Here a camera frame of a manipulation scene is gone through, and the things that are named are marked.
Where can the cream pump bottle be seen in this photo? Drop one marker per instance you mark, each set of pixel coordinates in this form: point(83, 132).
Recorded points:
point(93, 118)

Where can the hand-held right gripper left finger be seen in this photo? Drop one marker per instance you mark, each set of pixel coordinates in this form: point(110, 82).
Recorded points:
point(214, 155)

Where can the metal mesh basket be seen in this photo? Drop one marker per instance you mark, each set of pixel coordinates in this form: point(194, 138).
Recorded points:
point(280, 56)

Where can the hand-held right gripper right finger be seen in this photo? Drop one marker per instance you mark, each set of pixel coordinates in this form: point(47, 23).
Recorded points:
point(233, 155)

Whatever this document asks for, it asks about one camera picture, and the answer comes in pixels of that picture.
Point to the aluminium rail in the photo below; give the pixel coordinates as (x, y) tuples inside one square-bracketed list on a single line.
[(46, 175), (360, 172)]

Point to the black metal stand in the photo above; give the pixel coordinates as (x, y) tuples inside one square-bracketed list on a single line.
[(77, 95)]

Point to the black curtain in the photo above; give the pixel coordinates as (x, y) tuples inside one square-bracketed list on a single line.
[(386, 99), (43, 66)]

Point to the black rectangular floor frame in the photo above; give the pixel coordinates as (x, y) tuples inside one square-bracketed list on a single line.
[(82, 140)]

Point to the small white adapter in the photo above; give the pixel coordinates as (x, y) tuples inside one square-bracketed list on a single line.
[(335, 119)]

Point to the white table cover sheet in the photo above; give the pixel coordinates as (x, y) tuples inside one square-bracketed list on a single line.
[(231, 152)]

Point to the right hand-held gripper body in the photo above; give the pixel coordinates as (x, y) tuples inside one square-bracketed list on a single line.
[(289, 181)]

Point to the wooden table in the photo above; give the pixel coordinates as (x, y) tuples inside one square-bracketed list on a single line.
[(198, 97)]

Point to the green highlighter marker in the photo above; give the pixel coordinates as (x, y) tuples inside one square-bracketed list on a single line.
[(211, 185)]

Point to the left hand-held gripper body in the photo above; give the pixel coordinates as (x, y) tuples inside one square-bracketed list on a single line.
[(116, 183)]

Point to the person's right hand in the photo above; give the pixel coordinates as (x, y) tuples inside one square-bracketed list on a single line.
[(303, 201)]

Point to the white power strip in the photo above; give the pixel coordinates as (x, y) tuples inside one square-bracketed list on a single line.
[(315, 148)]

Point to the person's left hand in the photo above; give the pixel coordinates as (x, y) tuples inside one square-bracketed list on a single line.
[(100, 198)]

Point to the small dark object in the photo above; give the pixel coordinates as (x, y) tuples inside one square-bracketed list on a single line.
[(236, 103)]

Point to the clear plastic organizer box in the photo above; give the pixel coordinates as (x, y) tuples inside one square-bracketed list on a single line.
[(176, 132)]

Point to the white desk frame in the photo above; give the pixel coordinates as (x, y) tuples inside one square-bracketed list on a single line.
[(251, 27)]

TASK DIRECTIONS
At the line with "Point to the white table", begin reproducing the material above exactly, and continue through its last line.

SOLUTION TO THE EXERCISE
Point to the white table cover sheet in the photo above; give the pixel coordinates as (x, y) tuples inside one square-bracketed list on a single line.
[(231, 152)]

Point to the right hand-held gripper body in the photo above; give the pixel coordinates as (x, y) tuples inside one square-bracketed list on a single line.
[(289, 181)]

Point to the wooden table in the photo above; give the pixel coordinates as (x, y) tuples inside one square-bracketed list on a single line.
[(198, 97)]

Point to the green highlighter marker in the photo above; give the pixel coordinates as (x, y) tuples inside one square-bracketed list on a single line.
[(211, 185)]

Point to the left hand-held gripper body in the photo above; give the pixel coordinates as (x, y) tuples inside one square-bracketed list on a single line.
[(116, 183)]

Point to the person's right hand in the photo above; give the pixel coordinates as (x, y) tuples inside one square-bracketed list on a single line.
[(303, 201)]

Point to the white power strip in the photo above; give the pixel coordinates as (x, y) tuples inside one square-bracketed list on a single line.
[(315, 148)]

Point to the person's left hand in the photo above; give the pixel coordinates as (x, y) tuples inside one square-bracketed list on a single line.
[(100, 198)]

Point to the small dark object in the photo above; give the pixel coordinates as (x, y) tuples inside one square-bracketed list on a single line.
[(236, 103)]

Point to the clear plastic organizer box in the photo above; give the pixel coordinates as (x, y) tuples inside one square-bracketed list on a single line.
[(176, 132)]

Point to the white desk frame in the photo above; give the pixel coordinates as (x, y) tuples inside one square-bracketed list on a single line.
[(251, 27)]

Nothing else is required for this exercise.